Nunca
fui o que se chama leitora compulsiva. Sei ler desde os quatro anos e comecei a
ser leitora por volta dos oito. Livros passaram a ser as minhas prendas de anos
que eu devorava, e relia, relia, até as historias ficarem dentro de mim para
sempre. Não eram muitos os livros, que o orçamento caseiro era bem fraco. Na primeira
adolescência, coincidente com primeiros anos do liceu, li tudo o que me aprecia
à mão, desde o Cavaleiro Andante, aos livrinhos de cowboys que os meus amigos
rapazes me emprestavam.
Quando
comecei a ter autorização para ir à biblioteca municipal, à noite, pude devorar
desde a Condessa de Ségur, aos Três Mosqueteiros, depois à Pearl Buck e, a
todos os que na época eram considerados leitura para meninas e que não eram nem
de longe os meus favoritos. Por obrigação escolar, com prazer, conheci os
clássicos, Júlio Dinis, Alexandre Herculano (todo), Eça (todo), Camilo (pouco).

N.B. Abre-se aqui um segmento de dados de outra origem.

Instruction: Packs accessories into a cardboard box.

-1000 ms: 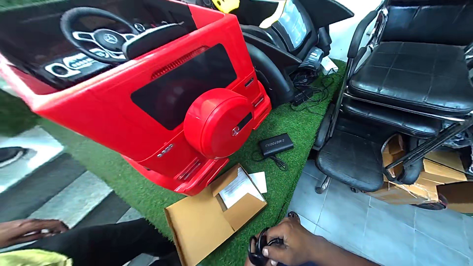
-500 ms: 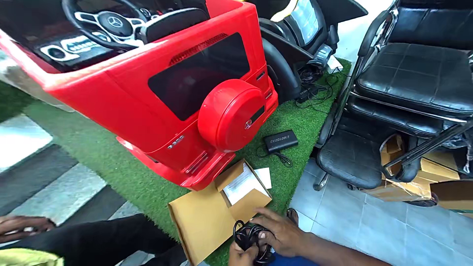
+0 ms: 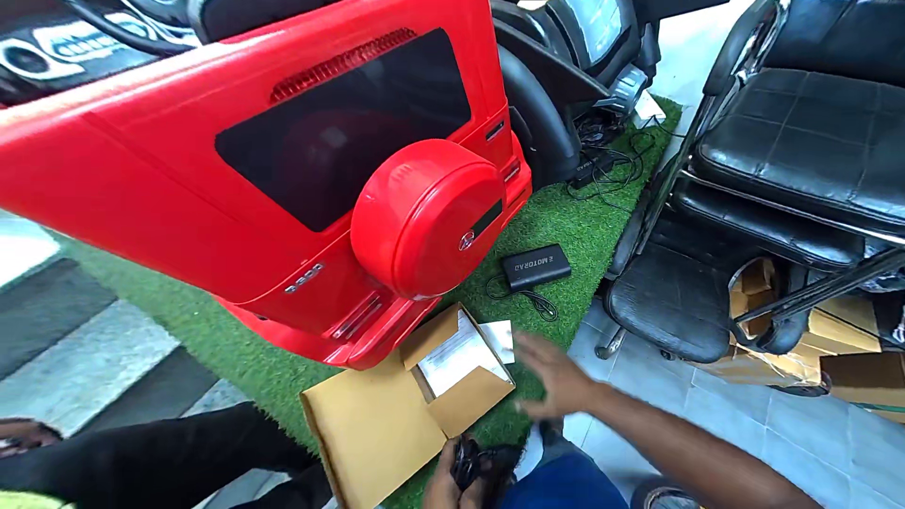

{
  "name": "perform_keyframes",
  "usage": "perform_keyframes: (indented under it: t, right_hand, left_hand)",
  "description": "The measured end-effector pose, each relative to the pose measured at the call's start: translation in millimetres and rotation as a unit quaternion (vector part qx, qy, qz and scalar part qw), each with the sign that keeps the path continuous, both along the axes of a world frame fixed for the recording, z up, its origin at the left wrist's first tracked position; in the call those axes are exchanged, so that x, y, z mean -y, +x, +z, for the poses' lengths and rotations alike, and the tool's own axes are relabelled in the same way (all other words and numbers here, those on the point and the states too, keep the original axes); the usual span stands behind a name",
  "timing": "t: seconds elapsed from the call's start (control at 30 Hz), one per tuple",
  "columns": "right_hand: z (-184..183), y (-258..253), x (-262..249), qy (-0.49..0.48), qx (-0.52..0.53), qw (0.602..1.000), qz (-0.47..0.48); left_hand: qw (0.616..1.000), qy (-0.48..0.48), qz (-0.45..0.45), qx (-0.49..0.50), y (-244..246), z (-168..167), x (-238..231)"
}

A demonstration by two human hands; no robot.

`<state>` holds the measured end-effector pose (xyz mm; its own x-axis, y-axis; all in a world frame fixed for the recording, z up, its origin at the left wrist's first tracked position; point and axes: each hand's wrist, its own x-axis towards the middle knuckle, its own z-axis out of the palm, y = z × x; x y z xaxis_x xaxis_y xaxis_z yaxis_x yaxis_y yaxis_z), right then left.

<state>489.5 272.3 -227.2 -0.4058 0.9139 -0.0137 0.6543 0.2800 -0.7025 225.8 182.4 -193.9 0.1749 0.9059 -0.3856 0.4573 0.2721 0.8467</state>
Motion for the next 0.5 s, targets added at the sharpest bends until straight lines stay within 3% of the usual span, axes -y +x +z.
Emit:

Descobri então Victor Hugo e, em tempo roubado a estudos obrigatórios,
apaixonei-me por Paris, pela Esmeralda, pelo Jean Valjean.
Da
Biblioteca Municipal, passei para a carrinha da Gulbenkian que me deu tudo, os
neorrealistas, e Pratolini e Sartre, e Camus e Malaparte, e sempre um livro de
poesia. E havia uma prateleira fechada com livros que o funcionário me dava,
disfarçadamente, e dizia baixinho "vai gostar".
Curado
Ribeiro tinha um programa de rádio, "Leituras" que passou a ser o meu
guia espiritual na busca do que julgava o melhor. Cedo passei a trabalhadora
estudante, e as livrarias de Lisboa passaram a ser lugar de culto, para ler e
comprar, um ou dois livritos por mês, que para mais não dava o meu ganho em
explicações.
Não
sei bem quando comecei a ler menos, a deixar a meio livros que não me
satisfaziam. Começou o meu poder de crítica, de discernir o bom, o menos bom, o
execrável. Findou o tempo do endeusamento da leitura pela leitura. A Poesia,
essa, foi a minha grande descoberta e tudo procurava, e me extasiava, e me
irritava porque não compreendia, e só alguma filosofia dos compêndios me
ajudava naquela linguagem que de humanos não seria, pelo menos de outro tipo de
humanos que não faziam parte dos meus amigos, dos meus conhecidos.
Veio
o tempo da angústia de tudo querer ler e não poder, de quão pouca era a minha
vida para a torrente de saberes que os homens produziam, incessantemente, ao
longo dos milénios, muito antes da escrita em livros, muito antes de toda a
escrita.
Houve
até um tempo de pouco ler, de muito fazer, de beber a vida em longos tragos, de
saber do mel e do fel, de incitar os outros à leitura, de dar livros, num
proselitismo de uma nova época, mais de canto que de leitura.
Hoje,
que dei em escrever, leio, sim, leio, regularmente, sem pressas, sem a angústia
do livro por ler, tantas vezes em diagonal, em complacência pelo que julgo
menos bom. Há muitos autores que devia ter lido e ainda não li. Não li Proust,
de Joyce não li o Ulisses. Imperdoável, devia ter vergonha de o dizer, mas não
tenho. Sei que uma "madalena" me dará o tempo que perdi, que Lisboa me segreda a
viagem nunca feita.
Tenho
diante de mim um livro de poesia de Luís Quintais que ontem comprei, O Vidro.
Vou demorar umas horas a lê-lo. Há sempre uma novidade que me espera de que
saberei gostar, ou não. Sem remorsos, que a liberdade não tem culpas.